Helene Schmitz — Kudzu Project

Exhibition

Photography

Helene Schmitz
Kudzu Project

Past: November 7 → December 7, 2013

Nature is not sentimental. It evolves according to its own agenda: to move forward or backward, to dominate or be dominated, to survive or perish… Despite this reality, humanity has always attributed its own qualities, such as kindness or cruelty. And art reflects that. In the Kudzu project, the eye of Swedish photographer Helene Schmitz observes and records the phenomena of nature with a heightened consciousness of the ephemeral. To preserve through photography is her main motivation.

Mail k15040 the cotton mill 68x80 cm cprint 2013 h.schmitz medium
Helene Schmitz, The cotton mill, 2013 C-print — 68 × 80 cm — edition of 3 Courtesy of Helene Schmitz & Galerie Maria Lund, Paris

The Kudzu

Originating from Japan, the Kudzu (Pueraria lobata) was introduced to the United States at the end of the 19th century, for its decorative virtues as a floor-covering plant; it was then massively planted from the 1930s onwards to fix the eroded floors in the South — in Alabama, in Georgia and in the Mississippi. Very fast and very strong, these leaves of three large leaflets mounted on thin stems spread: in the right environment, the Kudzu can grow up to 30 cm in a day! Thus, within twenty years, this imported plant deemed pretty and useful at first became a harmful plant, "the wine that devoured the South”. The Kudzu spreads, covers, surrounds with its tendrils, smothers almost everything it meets that is inanimate — trees, bushes, flowers, roads, houses — transforming the landscape into a giant Kudzu plantation, horrifying and fascinating. Which land art artist would have dared to conceive a project of such scale? The plants form a uniform cover, creating the illusion of an ensemble, a big ocean fixed in its movements and made of a single matter: an abstract, infinite sculpture.

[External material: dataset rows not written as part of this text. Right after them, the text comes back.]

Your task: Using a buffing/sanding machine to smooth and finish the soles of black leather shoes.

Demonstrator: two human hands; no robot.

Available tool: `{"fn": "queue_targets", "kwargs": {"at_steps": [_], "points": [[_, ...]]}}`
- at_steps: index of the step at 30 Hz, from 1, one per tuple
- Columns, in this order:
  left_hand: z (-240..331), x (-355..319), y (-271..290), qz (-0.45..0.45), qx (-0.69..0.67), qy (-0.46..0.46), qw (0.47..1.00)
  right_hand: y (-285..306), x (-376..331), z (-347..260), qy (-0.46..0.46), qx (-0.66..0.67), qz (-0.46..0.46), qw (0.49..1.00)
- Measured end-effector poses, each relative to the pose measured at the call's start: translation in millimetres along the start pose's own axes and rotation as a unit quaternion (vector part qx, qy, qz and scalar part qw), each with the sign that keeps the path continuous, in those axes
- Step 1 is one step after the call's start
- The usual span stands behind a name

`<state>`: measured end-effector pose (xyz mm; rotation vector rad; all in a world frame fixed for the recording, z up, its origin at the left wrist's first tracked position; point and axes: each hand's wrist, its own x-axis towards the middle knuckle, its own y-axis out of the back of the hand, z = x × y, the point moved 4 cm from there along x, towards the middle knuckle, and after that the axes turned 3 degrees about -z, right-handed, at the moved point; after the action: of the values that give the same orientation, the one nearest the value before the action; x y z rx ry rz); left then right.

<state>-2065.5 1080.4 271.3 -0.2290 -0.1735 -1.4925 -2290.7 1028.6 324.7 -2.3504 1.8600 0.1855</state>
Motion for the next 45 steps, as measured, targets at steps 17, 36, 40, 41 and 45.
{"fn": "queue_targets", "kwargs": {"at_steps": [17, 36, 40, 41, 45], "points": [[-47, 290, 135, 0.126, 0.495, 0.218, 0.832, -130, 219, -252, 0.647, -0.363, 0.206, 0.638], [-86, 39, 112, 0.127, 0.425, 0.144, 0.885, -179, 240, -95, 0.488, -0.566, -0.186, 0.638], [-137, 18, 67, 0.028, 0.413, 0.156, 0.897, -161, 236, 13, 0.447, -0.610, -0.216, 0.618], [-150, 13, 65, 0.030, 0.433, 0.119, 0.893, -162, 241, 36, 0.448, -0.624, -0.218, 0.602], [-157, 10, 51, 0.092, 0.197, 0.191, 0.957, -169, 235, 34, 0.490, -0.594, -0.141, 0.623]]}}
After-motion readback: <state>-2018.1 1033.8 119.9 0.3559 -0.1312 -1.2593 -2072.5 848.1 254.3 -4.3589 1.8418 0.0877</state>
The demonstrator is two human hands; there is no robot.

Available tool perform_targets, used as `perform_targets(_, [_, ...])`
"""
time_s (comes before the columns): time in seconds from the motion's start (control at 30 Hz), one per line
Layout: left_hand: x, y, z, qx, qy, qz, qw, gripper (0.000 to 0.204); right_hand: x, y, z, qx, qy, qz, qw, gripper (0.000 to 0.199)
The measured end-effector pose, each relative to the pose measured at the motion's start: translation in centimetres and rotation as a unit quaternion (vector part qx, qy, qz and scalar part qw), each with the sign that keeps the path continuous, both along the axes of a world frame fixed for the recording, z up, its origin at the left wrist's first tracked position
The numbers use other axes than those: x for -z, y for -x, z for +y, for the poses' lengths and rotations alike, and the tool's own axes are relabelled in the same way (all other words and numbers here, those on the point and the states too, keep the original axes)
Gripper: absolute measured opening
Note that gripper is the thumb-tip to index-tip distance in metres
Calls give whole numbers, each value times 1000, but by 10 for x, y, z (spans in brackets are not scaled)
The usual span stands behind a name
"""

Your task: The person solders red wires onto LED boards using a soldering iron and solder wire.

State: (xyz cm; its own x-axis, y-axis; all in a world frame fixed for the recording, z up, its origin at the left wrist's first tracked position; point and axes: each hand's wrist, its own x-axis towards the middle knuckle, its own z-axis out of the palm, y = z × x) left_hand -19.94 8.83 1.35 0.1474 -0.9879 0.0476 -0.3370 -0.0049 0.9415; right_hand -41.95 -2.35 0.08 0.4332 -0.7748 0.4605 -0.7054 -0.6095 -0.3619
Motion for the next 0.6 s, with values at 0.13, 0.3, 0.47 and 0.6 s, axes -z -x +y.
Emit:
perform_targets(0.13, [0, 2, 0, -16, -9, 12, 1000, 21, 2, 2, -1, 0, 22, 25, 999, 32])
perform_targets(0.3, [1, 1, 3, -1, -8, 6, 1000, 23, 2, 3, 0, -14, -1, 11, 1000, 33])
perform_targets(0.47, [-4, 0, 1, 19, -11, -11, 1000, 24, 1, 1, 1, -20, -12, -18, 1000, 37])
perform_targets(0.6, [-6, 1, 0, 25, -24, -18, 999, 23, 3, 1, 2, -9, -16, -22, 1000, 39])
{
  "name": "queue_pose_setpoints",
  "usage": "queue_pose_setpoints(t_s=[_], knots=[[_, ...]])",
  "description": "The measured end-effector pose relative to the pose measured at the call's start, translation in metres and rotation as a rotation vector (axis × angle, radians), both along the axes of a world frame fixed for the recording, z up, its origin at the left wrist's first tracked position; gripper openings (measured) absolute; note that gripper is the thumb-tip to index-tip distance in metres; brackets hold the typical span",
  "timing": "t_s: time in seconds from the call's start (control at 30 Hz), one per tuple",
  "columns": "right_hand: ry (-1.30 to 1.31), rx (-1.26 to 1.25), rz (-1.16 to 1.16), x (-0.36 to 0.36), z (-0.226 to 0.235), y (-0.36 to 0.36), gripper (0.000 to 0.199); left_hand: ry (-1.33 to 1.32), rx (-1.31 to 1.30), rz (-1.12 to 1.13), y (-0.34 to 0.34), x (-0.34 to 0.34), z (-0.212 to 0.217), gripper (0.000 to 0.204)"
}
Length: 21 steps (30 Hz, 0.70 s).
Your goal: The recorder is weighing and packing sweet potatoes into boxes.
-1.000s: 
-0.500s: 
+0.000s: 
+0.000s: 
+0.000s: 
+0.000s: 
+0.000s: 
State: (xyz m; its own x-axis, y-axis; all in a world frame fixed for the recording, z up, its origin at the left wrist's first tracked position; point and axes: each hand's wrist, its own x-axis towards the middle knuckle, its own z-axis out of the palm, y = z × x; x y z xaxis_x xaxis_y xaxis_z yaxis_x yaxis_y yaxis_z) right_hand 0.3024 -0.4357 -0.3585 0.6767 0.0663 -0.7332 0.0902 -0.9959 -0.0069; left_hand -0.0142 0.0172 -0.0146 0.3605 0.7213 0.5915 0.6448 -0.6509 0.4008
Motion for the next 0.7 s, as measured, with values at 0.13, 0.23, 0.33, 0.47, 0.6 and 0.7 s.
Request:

Mail k15041 the forest 68x123 cm cprint 2013 h.schmitz medium
Helene Schmitz, The Forest, 2013 C-print — 68 × 123 cm ed. 3 / 81 × 148 cm ed.3 / 2 E.A. — edition of 3 Helene Schmitz

The project

In a totally apocalyptic manner, the voracious plant takes possession of man’s space, dominates it beyond control. This is what fascinated Helene Schmitz. She had already explored the struggle between man and nature in her last project Sunken Gardens (Jardins engloutis) set in the Surinam jungle (Galerie Maria Lund, 2010 and Festival de Chaumont sur Loire, 2011). For the Kudzu project, she went to Georgia and Alabama several times in 2012, where she created a series of images taken under quite difficult circumstances: the summer weather in the Kudzu kingdom reaches 45 degrees whereas the camera shots demand several hours. Helene Schmitz made the choice to go back to argentic film to get large-framed negatives (24 × 30 cm), in her desire to work with the slowness of a painter, in the mindset that time spent to make a particularly dense matter exist is a necessary time, it’s the time of the advent of the image. If the photographed object is the Kudzu, Helene Schmitz’s interest for this phenomenon is not so much to document it than to place us in front of the power of nature, and this in a plastic form that has its own reasons.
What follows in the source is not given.